The posture and mindset of the team seems to forever totter on the edge of a long, dull knife that’s slowly carving into our collective psyche. On one side is the precipice into chaotic ineptitude that we saw for much of the second half against UCLA, well throughout the Nicholls game, and in heavy doses through the first half of the ULaLa outing. On the other is just general chaos, which, by chance, should occasionally favor us.

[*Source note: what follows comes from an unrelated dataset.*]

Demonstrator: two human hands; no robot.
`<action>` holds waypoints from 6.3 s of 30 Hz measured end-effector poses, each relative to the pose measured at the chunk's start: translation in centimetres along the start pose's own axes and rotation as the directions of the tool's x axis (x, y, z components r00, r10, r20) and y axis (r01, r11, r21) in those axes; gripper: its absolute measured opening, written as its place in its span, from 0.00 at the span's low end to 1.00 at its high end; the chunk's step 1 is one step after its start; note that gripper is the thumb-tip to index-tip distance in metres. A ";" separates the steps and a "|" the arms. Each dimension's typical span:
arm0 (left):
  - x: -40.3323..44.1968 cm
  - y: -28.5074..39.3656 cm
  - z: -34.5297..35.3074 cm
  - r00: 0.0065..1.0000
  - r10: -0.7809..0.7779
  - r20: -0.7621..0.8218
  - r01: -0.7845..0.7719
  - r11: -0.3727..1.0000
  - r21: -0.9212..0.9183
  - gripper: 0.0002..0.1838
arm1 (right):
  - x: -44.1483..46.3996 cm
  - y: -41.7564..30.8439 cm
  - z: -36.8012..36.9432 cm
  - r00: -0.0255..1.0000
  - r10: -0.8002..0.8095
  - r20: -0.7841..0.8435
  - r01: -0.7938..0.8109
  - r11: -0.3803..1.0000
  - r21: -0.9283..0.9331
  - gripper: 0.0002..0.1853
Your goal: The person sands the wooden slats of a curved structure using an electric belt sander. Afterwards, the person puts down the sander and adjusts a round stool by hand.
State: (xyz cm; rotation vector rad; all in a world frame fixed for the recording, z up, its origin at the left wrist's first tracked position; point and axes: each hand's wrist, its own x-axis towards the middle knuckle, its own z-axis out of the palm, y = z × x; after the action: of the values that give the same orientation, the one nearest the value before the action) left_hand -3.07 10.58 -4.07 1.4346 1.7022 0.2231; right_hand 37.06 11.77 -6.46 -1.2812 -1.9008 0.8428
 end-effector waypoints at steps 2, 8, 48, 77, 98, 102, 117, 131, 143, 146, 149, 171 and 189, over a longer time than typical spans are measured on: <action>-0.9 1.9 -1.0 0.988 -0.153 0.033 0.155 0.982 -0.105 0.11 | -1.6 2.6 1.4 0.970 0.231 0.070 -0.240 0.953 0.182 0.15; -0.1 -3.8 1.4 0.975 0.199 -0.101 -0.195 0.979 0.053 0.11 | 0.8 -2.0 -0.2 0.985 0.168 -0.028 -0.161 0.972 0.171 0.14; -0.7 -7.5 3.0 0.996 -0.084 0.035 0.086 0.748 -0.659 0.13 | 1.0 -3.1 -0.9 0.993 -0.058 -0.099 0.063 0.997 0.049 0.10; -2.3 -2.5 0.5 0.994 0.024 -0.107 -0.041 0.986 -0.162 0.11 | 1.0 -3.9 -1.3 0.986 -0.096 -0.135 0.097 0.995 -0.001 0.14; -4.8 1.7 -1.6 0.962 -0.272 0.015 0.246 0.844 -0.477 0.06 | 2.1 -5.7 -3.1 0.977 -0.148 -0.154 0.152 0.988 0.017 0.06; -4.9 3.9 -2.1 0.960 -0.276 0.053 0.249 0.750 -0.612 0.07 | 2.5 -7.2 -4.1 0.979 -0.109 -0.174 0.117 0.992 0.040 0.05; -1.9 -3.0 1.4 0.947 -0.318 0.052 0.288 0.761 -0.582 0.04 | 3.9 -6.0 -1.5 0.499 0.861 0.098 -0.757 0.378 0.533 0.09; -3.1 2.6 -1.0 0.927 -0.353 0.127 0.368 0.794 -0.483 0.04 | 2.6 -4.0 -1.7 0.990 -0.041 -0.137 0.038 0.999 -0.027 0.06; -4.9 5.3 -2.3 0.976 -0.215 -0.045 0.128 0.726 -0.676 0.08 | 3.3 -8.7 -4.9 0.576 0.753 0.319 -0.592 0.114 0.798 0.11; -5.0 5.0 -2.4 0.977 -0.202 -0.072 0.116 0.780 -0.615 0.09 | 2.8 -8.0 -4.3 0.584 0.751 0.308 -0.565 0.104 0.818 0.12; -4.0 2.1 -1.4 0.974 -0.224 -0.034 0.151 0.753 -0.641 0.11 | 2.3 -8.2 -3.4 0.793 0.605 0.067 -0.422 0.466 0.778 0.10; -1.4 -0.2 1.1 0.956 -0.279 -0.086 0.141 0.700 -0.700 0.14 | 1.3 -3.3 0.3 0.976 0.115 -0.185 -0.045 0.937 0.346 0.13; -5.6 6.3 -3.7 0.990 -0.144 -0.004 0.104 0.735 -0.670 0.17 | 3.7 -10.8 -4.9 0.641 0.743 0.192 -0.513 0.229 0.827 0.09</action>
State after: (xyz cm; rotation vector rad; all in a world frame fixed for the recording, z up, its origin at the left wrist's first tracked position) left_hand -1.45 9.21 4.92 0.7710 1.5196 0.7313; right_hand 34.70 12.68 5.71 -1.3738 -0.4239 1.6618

And it does, just not in the proportions that seem fair. It’s not an even 50/50 split of chance for either side because of the many burdening factors this Aggie team drags into each play: things are overcomplicated, underexecuted, confusing, jumbled, and in general, just plain BAD all around. The few bright spots; the long completions, the forced turnovers, are almost always immediately negated soon afterward. Momentum often even restored in the other direction by the opposing team if everything doesn’t go perfectly for the Aggies. The dull knife then cuts deeper into the collective psyche, and the players are just slightly less prepared on the following play. It’s an erosive, corrosive cycle that eventually drags us all down into this descent of despair.
But then just when you are ready for the dark pit at the bottom of the first half to engulf you, a bunch of good things fall into place. Turnovers. The run game actually begins to function. Players gain confidence, and the crowd feeds off of it. The third quarter was a complete inverse to the first half of this game, but we can’t help but harbor that gnawing fear in the back of our minds that it’s all about to come collapsing down at any moment. That the first sign of adversity will plummet us down a dark and screaming tunnel of brimstone and terror. Today, somehow it didn’t.
If you watched this game calmly while seated without fidgeting or pacing or any other distraction, we envy your strength of mind. The energy given off by this team, even through television, is jittery and rattling, like coming off a sleepless bender on too much caffeine. Beaked out on stimulants and too tired to be calm. ULaLa had been giving up north of 380 yards per game on the ground through two games against Tulsa and FCS Southeast Louisiana. Texas A&M had -22 in the first half. Those two facts don’t even seem to exist on the same plane of reality, like errant and dying creatures scrabbling parallel to each other in a Bosch drawing, trailing entrails and blood upon a scorched, crater-pocked land as a shotgun snap sails over a distant range of erupting volcanoes.
The painting will continue throughout this season, and the canvas is far larger than any of us care to calculate at this point. All we can do is marvel at the sheer overwhelming madness of it and hope this garish paintbrush of fate has mercy on us.